╭──
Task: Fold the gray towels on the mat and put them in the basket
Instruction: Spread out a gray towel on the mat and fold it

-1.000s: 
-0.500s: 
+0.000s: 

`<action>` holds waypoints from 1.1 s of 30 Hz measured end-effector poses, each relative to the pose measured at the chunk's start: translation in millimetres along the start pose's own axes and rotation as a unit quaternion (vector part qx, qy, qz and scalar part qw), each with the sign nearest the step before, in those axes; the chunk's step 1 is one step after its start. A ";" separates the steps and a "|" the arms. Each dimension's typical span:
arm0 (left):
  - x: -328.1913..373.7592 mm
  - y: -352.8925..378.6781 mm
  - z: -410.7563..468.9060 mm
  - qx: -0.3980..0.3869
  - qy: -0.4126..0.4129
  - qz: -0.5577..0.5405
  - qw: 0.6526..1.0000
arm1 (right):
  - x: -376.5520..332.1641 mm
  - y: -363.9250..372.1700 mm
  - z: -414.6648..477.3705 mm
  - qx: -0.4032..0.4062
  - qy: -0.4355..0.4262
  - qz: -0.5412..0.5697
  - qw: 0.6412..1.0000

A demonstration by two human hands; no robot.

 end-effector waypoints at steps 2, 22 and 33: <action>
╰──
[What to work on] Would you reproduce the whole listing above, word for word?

[Exercise solution]
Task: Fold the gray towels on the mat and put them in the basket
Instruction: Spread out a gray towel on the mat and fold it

-1.000s: 
-0.500s: 
+0.000s: 

`<action>` holds waypoints from 1.1 s of 30 Hz measured end-effector poses, each relative to the pose measured at the chunk's start: translation in millimetres along the start pose's own axes and rotation as a unit quaternion (vector part qx, qy, qz and scalar part qw), each with the sign nearest the step before, in those axes; the chunk's step 1 is one step after its start. A ";" separates the steps and a "|" the arms. Each dimension's typical span:
arm0 (left):
  - x: -328.1913..373.7592 mm
  - y: -352.8925..378.6781 mm
  - z: -410.7563..468.9060 mm
  - qx: -0.3980..0.3869
  - qy: -0.4126..0.4129
  - qz: -0.5577..0.5405
  - qw: 0.6526..1.0000
arm1 (right):
  - x: -376.5520..332.1641 mm
  - y: -363.9250..372.1700 mm
  - z: -414.6648..477.3705 mm
  - qx: -0.4032..0.4062
  - qy: -0.4355..0.4262
  - qz: -0.5412..0.5697
  - qw: 0.6412..1.0000

A demonstration by two human hands; no robot.

 end-effector waypoints at steps 2, 22 and 33: <action>

For this exercise, nothing more is required.